[Your assignment] Return the data in full, exactly as it was written.

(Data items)
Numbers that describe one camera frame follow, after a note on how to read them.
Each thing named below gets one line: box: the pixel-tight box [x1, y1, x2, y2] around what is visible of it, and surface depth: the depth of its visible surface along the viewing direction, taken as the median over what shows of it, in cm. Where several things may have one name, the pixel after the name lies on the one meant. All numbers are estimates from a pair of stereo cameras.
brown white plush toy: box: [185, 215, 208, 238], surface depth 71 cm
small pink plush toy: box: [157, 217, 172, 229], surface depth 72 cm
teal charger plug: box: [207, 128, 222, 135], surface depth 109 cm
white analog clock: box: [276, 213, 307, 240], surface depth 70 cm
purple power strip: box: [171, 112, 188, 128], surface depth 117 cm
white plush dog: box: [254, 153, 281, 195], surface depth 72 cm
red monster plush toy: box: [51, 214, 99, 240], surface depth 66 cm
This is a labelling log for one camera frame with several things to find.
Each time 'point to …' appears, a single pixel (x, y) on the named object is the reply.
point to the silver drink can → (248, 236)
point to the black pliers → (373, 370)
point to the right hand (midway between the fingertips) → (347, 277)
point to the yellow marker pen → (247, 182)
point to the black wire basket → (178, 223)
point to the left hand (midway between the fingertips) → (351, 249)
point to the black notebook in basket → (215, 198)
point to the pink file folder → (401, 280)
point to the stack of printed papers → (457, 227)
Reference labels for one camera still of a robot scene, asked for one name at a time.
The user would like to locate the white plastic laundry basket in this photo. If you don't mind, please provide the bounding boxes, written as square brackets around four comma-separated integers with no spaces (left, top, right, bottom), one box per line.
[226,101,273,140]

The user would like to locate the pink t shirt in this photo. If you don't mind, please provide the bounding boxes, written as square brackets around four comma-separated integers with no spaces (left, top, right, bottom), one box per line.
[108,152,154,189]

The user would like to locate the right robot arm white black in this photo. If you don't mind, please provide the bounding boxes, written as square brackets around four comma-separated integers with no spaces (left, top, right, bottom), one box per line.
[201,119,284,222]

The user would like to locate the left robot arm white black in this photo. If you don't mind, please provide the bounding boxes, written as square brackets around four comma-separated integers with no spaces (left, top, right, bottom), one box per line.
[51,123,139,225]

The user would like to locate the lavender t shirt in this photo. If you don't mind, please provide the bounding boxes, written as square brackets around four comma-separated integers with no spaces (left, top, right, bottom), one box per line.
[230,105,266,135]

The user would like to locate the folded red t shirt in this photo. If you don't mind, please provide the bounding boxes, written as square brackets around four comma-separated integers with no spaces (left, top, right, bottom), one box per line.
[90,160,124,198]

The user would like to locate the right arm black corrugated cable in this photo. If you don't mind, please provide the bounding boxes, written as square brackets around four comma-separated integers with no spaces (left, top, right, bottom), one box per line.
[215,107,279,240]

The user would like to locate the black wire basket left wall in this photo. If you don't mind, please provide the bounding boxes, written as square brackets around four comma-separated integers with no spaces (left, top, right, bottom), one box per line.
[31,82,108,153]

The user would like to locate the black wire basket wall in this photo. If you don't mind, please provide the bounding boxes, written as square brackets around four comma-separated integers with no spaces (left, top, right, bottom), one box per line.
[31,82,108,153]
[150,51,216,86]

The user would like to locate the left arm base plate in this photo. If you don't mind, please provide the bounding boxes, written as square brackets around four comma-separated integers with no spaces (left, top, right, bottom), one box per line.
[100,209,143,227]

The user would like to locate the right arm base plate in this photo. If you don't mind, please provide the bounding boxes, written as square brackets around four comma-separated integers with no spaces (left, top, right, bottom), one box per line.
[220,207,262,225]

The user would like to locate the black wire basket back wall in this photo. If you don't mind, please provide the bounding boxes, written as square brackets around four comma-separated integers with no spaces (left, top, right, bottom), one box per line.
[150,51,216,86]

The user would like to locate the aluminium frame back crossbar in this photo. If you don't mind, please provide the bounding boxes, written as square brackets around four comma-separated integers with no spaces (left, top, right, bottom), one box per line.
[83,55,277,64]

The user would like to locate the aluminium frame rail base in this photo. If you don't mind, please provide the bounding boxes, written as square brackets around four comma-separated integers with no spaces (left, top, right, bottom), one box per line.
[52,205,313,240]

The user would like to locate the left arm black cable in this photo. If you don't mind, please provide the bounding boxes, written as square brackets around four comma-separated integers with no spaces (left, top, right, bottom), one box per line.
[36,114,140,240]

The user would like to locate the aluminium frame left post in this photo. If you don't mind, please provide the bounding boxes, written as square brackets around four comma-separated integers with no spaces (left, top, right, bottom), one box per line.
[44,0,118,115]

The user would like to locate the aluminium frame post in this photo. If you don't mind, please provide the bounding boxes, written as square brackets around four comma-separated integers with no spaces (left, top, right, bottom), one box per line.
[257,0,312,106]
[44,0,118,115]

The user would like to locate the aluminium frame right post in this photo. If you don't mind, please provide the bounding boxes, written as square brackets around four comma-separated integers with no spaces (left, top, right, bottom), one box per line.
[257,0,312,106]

[Answer section]
Numbers that describe one camera frame follow, after a note on how to read them.
Each thing named below gets one line: box: the pixel-tight box [x1, y1, x2, y2] around what is visible of it, and surface depth: the depth of its visible surface along the viewing direction, taken as the median over what shows of it, in cm. Where several things may have one name, the pixel after the name lies on the one meant. All numbers are estimates from a pair of stereo cameras.
brown white plush toy: box: [185, 215, 208, 238], surface depth 71 cm
small pink plush toy: box: [157, 217, 172, 229], surface depth 72 cm
teal charger plug: box: [207, 128, 222, 135], surface depth 109 cm
white analog clock: box: [276, 213, 307, 240], surface depth 70 cm
purple power strip: box: [171, 112, 188, 128], surface depth 117 cm
white plush dog: box: [254, 153, 281, 195], surface depth 72 cm
red monster plush toy: box: [51, 214, 99, 240], surface depth 66 cm
This is a labelling log for one camera frame with several things to find.
Each time 'point to …' appears, a single pixel (x, y) on the named object is the reply.
point to the silver drink can → (248, 236)
point to the black pliers → (373, 370)
point to the right hand (midway between the fingertips) → (347, 277)
point to the yellow marker pen → (247, 182)
point to the black wire basket → (178, 223)
point to the left hand (midway between the fingertips) → (351, 249)
point to the black notebook in basket → (215, 198)
point to the pink file folder → (401, 280)
point to the stack of printed papers → (457, 227)
Reference labels for one camera still of a robot scene, asked for one name at a time.
The user would like to locate the white plastic laundry basket in this photo. If you don't mind, please provide the bounding boxes, written as square brackets around four comma-separated integers with no spaces (left, top, right, bottom), one box per line.
[226,101,273,140]

The user would like to locate the pink t shirt in this photo. If you don't mind, please provide the bounding boxes, written as square brackets around four comma-separated integers with no spaces (left, top, right, bottom), one box per line.
[108,152,154,189]

The user would like to locate the right robot arm white black in this photo. If you don't mind, please provide the bounding boxes, written as square brackets around four comma-separated integers with no spaces (left, top, right, bottom), one box per line.
[201,119,284,222]

The user would like to locate the left robot arm white black in this photo. If you don't mind, please provide the bounding boxes, written as square brackets around four comma-separated integers with no spaces (left, top, right, bottom), one box per line.
[51,123,139,225]

The user would like to locate the lavender t shirt in this photo. If you don't mind, please provide the bounding boxes, written as square brackets around four comma-separated integers with no spaces (left, top, right, bottom), one box per line.
[230,105,266,135]

The user would like to locate the folded red t shirt in this photo. If you don't mind, please provide the bounding boxes, written as square brackets around four comma-separated integers with no spaces (left, top, right, bottom), one box per line.
[90,160,124,198]

The user would like to locate the right arm black corrugated cable in this photo. If you don't mind, please provide the bounding boxes, written as square brackets around four comma-separated integers with no spaces (left, top, right, bottom), one box per line.
[215,107,279,240]

The user would like to locate the black wire basket left wall in this photo. If you don't mind, please provide the bounding boxes, written as square brackets around four comma-separated integers with no spaces (left, top, right, bottom), one box per line.
[31,82,108,153]

The user would like to locate the black wire basket wall in this photo. If you don't mind, please provide the bounding boxes, written as square brackets around four comma-separated integers with no spaces (left, top, right, bottom), one box per line.
[31,82,108,153]
[150,51,216,86]

The user would like to locate the left arm base plate in this photo. If you don't mind, please provide the bounding boxes, written as square brackets around four comma-separated integers with no spaces (left, top, right, bottom), one box per line.
[100,209,143,227]

The user would like to locate the right arm base plate in this photo. If you don't mind, please provide the bounding boxes, written as square brackets around four comma-separated integers with no spaces (left, top, right, bottom), one box per line.
[220,207,262,225]

The user would like to locate the black wire basket back wall in this photo. If you don't mind, please provide the bounding boxes, written as square brackets around four comma-separated integers with no spaces (left, top, right, bottom), one box per line.
[150,51,216,86]

The user would like to locate the aluminium frame back crossbar in this photo. If you don't mind, please provide the bounding boxes, written as square brackets around four comma-separated integers with no spaces (left, top, right, bottom), one box per line.
[83,55,277,64]

The user would like to locate the aluminium frame rail base in this photo. If you don't mind, please provide the bounding boxes, written as square brackets around four comma-separated integers with no spaces (left, top, right, bottom), one box per line.
[52,205,313,240]

The user would like to locate the left arm black cable in this photo. If you don't mind, please provide the bounding boxes, written as square brackets around four comma-separated integers with no spaces (left, top, right, bottom), one box per line.
[36,114,140,240]

The user would like to locate the aluminium frame left post in this photo. If you don't mind, please provide the bounding boxes, written as square brackets around four comma-separated integers with no spaces (left, top, right, bottom), one box per line.
[44,0,118,115]

The user would like to locate the aluminium frame post in this photo. If you don't mind, please provide the bounding boxes, written as square brackets around four comma-separated integers with no spaces (left, top, right, bottom), one box per line.
[257,0,312,106]
[44,0,118,115]

The user would like to locate the aluminium frame right post in this photo. If you don't mind, please provide the bounding boxes, written as square brackets around four comma-separated integers with no spaces (left, top, right, bottom), one box per line.
[257,0,312,106]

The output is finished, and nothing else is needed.